==== Record extracts ====

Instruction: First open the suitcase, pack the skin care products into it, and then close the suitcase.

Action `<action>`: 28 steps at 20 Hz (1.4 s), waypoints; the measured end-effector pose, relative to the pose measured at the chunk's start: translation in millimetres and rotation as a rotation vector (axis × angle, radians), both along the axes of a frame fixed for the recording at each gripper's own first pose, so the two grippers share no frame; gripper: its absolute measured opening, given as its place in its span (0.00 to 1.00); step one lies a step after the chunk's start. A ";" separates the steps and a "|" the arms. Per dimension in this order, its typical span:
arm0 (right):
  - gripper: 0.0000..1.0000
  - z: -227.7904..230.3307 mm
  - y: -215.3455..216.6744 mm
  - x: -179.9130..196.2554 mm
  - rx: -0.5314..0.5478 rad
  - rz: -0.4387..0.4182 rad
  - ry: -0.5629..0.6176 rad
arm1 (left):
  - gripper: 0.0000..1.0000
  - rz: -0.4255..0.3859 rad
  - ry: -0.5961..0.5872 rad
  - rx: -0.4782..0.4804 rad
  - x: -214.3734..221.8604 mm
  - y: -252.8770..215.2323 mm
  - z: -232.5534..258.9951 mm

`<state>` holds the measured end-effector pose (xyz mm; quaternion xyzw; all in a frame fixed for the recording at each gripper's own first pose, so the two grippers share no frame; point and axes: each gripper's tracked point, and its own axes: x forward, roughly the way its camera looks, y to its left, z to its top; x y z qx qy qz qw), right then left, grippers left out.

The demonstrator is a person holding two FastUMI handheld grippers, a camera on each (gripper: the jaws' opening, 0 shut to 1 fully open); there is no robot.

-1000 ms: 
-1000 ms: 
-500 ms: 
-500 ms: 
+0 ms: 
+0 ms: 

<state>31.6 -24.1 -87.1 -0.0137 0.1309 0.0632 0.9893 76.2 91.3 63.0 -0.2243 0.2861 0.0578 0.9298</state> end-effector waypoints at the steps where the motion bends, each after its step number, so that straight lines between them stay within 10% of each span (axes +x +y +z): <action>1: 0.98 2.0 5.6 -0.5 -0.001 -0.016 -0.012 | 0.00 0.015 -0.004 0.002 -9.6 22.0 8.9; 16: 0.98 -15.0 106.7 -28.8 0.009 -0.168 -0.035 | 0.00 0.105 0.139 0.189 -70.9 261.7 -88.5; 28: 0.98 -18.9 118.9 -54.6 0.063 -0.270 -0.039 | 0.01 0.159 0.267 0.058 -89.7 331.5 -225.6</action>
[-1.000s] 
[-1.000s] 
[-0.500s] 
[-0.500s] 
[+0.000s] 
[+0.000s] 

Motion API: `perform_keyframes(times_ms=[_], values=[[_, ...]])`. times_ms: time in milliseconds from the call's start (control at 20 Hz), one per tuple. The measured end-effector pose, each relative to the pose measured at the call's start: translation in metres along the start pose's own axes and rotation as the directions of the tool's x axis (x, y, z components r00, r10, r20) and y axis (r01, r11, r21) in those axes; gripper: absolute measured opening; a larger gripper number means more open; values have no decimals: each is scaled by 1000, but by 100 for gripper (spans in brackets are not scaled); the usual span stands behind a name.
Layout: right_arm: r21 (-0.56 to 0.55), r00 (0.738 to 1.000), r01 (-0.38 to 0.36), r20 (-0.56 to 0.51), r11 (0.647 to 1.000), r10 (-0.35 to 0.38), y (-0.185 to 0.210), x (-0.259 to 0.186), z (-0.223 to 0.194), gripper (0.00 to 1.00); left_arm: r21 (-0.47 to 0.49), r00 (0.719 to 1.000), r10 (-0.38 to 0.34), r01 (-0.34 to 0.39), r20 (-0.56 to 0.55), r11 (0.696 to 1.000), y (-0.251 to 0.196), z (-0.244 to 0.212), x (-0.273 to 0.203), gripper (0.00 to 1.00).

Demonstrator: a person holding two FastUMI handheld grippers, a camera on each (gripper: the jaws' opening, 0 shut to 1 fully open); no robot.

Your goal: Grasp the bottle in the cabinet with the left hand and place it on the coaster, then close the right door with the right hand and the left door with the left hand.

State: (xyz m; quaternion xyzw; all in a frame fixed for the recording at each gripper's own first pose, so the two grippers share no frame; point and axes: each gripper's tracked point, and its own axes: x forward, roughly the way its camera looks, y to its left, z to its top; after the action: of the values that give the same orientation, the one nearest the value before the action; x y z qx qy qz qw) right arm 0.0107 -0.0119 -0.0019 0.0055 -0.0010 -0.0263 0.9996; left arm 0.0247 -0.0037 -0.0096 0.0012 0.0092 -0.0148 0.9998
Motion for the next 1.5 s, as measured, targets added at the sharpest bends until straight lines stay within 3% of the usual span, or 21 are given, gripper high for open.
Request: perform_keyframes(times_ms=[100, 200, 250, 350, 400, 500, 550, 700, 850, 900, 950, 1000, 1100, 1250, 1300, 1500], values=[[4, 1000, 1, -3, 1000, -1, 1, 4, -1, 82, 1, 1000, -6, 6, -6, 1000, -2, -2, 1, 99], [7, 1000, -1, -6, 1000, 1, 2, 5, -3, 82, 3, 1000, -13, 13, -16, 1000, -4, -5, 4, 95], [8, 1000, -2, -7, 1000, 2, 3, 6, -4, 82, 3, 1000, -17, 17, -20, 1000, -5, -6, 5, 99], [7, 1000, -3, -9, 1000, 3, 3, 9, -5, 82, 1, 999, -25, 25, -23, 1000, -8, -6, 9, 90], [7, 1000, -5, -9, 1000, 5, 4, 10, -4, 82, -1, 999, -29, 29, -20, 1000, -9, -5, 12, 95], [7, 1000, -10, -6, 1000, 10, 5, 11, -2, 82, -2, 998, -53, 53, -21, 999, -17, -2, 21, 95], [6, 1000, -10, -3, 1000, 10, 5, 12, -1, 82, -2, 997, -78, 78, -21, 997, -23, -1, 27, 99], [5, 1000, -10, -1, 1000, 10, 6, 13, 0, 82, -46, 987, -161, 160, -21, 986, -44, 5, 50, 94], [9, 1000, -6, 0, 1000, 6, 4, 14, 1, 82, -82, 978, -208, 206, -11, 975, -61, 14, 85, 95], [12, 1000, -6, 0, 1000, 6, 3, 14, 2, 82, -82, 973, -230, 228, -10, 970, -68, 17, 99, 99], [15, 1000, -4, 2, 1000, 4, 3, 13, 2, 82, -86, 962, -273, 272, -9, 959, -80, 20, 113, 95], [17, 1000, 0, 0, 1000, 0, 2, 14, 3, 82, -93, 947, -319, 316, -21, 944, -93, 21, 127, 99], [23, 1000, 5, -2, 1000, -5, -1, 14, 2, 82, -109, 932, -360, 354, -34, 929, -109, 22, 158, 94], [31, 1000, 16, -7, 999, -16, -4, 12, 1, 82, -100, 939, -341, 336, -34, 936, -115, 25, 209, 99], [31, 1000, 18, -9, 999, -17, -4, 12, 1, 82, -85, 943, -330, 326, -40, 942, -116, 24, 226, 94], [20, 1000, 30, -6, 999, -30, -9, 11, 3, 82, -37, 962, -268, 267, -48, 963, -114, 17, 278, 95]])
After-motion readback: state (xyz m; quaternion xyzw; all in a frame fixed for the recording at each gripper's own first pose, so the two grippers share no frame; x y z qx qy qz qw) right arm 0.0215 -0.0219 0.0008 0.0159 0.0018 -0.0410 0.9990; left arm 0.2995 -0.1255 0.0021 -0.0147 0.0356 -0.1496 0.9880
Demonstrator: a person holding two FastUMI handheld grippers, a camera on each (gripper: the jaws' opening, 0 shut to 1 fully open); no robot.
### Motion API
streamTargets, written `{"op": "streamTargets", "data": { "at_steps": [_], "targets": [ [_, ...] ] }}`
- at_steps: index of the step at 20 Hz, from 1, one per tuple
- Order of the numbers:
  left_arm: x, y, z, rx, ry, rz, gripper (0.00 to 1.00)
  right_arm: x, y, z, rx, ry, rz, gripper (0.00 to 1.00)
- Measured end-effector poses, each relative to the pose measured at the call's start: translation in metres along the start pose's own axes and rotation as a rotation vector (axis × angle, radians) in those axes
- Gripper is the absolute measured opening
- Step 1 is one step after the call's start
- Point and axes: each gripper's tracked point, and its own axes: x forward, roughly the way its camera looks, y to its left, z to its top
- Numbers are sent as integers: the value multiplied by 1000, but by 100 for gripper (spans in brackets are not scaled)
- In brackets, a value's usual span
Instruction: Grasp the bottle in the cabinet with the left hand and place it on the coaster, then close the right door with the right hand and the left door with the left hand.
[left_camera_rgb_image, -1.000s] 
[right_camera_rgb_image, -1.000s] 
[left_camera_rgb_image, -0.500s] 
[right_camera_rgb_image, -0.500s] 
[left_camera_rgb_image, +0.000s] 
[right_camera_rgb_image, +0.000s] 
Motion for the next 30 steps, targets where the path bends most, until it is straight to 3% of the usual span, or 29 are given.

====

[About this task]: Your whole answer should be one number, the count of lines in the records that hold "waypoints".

[Answer below]: 2